Exercise details
An exact, complete copy of the entries is what is needed.

[Start of section]

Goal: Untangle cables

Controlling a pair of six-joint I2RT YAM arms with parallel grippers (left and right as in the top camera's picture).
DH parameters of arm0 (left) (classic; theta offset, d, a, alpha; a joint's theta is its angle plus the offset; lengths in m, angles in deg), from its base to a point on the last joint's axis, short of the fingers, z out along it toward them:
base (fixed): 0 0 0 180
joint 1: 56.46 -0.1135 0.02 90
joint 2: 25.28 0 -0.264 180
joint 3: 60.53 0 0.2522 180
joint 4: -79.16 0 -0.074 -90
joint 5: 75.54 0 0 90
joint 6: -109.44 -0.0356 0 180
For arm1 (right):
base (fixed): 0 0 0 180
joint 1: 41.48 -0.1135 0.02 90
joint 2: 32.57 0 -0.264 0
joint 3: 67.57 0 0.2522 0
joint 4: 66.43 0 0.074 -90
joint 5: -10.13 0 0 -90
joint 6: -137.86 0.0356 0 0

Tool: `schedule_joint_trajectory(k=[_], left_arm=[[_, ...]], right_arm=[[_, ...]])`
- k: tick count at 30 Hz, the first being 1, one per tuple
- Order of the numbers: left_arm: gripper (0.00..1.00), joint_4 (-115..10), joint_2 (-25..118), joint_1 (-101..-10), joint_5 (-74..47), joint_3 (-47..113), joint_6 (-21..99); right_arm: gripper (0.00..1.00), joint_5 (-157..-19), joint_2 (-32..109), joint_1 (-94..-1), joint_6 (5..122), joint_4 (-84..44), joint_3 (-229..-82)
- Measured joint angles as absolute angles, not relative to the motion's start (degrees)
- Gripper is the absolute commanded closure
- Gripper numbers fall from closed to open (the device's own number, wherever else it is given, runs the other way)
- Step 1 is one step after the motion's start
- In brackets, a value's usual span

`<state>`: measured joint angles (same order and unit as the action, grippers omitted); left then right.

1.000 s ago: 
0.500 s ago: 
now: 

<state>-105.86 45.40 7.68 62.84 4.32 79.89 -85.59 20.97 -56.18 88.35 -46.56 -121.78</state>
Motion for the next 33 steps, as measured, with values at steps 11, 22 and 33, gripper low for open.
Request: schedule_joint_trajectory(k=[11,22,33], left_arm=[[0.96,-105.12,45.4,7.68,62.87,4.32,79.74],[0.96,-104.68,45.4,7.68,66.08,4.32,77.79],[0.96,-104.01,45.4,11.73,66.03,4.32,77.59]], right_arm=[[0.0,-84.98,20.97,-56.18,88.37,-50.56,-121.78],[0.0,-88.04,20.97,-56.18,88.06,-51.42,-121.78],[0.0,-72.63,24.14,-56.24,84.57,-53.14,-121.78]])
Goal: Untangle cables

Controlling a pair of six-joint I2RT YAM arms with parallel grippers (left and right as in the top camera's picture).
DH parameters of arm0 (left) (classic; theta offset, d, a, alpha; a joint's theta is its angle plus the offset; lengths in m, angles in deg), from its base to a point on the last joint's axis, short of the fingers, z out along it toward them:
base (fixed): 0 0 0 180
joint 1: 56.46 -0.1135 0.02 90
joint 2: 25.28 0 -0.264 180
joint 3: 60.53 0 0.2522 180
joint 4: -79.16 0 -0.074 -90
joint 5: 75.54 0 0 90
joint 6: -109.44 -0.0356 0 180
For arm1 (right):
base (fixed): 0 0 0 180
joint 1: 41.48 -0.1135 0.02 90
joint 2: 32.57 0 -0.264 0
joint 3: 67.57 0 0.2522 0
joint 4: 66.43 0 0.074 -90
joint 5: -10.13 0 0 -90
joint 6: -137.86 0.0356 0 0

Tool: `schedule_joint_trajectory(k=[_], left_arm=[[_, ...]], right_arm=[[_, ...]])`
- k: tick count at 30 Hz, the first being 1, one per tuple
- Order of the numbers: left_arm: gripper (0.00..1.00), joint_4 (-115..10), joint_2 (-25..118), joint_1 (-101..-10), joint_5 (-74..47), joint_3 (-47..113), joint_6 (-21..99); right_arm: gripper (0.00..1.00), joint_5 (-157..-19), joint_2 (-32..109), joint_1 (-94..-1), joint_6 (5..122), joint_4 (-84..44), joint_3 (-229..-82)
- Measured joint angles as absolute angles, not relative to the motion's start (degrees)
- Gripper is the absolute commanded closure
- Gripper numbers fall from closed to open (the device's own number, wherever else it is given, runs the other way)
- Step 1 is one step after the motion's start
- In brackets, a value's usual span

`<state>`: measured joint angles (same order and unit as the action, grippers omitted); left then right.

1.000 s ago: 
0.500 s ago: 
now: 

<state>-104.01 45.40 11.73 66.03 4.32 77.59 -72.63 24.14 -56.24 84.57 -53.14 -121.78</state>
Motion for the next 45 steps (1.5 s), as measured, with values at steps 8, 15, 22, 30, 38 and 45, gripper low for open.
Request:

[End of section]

Task answer
Goal: Untangle cables

Controlling a pair of six-joint I2RT YAM arms with parallel grippers (left and right as in the top camera's picture).
DH parameters of arm0 (left) (classic; theta offset, d, a, alpha; a joint's theta is its angle plus the offset; lengths in m, angles in deg), from its base to a point on the last joint's axis, short of the fingers, z out along it toward them:
base (fixed): 0 0 0 180
joint 1: 56.46 -0.1135 0.02 90
joint 2: 25.28 0 -0.264 180
joint 3: 60.53 0 0.2522 180
joint 4: -79.16 0 -0.074 -90
joint 5: 75.54 0 0 90
joint 6: -109.44 -0.0356 0 180
For arm1 (right):
base (fixed): 0 0 0 180
joint 1: 41.48 -0.1135 0.02 90
joint 2: 32.57 0 -0.264 0
joint 3: 67.57 0 0.2522 0
joint 4: 66.43 0 0.074 -90
joint 5: -10.13 0 0 -90
joint 6: -137.86 0.0356 0 0

Tool: `schedule_joint_trajectory(k=[_], left_arm=[[_, ...]], right_arm=[[_, ...]])`
- k: tick count at 30 Hz, the first being 1, one per tuple
- Order of the numbers: left_arm: gripper (0.00..1.00), joint_4 (-115..10), joint_2 (-25..118), joint_1 (-101..-10), joint_5 (-74..47), joint_3 (-47..113), joint_6 (-21..99); right_arm: gripper (0.00..1.00), joint_5 (-157..-19), joint_2 (-32..109), joint_1 (-94..-1), joint_6 (5..122), joint_4 (-84..44), joint_3 (-229..-82)
- Measured joint angles as absolute angles, not relative to the motion's start (degrees)
- Gripper is the absolute commanded closure
- Gripper numbers fall from closed to open (the device's own number, wherever else it is given, runs the other way)
- Step 1 is one step after the motion's start
- In brackets, a value's usual span

`<state>`: measured joint angles (same order and unit as the action, grippers omitted); left then right.

1.000 s ago: 
0.500 s ago: 
now: 

<state>-105.86 45.40 7.68 62.84 4.32 79.89 -85.59 20.97 -56.18 88.35 -46.56 -121.78</state>
Motion for the next 33 steps, as measured, with values at steps 11, 22 and 33, gripper low for open.
Request: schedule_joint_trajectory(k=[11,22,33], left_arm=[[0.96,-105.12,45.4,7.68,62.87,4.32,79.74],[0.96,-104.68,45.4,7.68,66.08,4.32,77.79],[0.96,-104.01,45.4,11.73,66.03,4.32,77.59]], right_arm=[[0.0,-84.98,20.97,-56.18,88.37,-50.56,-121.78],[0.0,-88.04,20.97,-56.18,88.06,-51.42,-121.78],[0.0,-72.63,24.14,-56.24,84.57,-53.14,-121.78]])
Goal: Untangle cables

Controlling a pair of six-joint I2RT YAM arms with parallel grippers (left and right as in the top camera's picture).
DH parameters of arm0 (left) (classic; theta offset, d, a, alpha; a joint's theta is its angle plus the offset; lengths in m, angles in deg), from its base to a point on the last joint's axis, short of the fingers, z out along it toward them:
base (fixed): 0 0 0 180
joint 1: 56.46 -0.1135 0.02 90
joint 2: 25.28 0 -0.264 180
joint 3: 60.53 0 0.2522 180
joint 4: -79.16 0 -0.074 -90
joint 5: 75.54 0 0 90
joint 6: -109.44 -0.0356 0 180
For arm1 (right):
base (fixed): 0 0 0 180
joint 1: 41.48 -0.1135 0.02 90
joint 2: 32.57 0 -0.264 0
joint 3: 67.57 0 0.2522 0
joint 4: 66.43 0 0.074 -90
joint 5: -10.13 0 0 -90
joint 6: -137.86 0.0356 0 0

Tool: `schedule_joint_trajectory(k=[_], left_arm=[[_, ...]], right_arm=[[_, ...]])`
- k: tick count at 30 Hz, the first being 1, one per tuple
- Order of the numbers: left_arm: gripper (0.00..1.00), joint_4 (-115..10), joint_2 (-25..118), joint_1 (-101..-10), joint_5 (-74..47), joint_3 (-47..113), joint_6 (-21..99); right_arm: gripper (0.00..1.00), joint_5 (-157..-19), joint_2 (-32..109), joint_1 (-94..-1), joint_6 (5..122), joint_4 (-84..44), joint_3 (-229..-82)
- Measured joint angles as absolute angles, not relative to the motion's start (degrees)
- Gripper is the absolute commanded closure
- Gripper numbers fall from closed to open (the device's own number, wherever else it is given, runs the other way)
- Step 1 is one step after the motion's start
- In brackets, a value's usual span

`<state>`: measured joint angles (same order and unit as the action, grippers omitted); left then right.

1.000 s ago: 
0.500 s ago: 
now: 

<state>-104.01 45.40 11.73 66.03 4.32 77.59 -72.63 24.14 -56.24 84.57 -53.14 -121.78</state>
Motion for the next 45 steps (1.5 s), as measured, with values at steps 8, 15, 22, 30, 38 and 45, gripper low for open.
Request:

That concludes the answer to the exercise.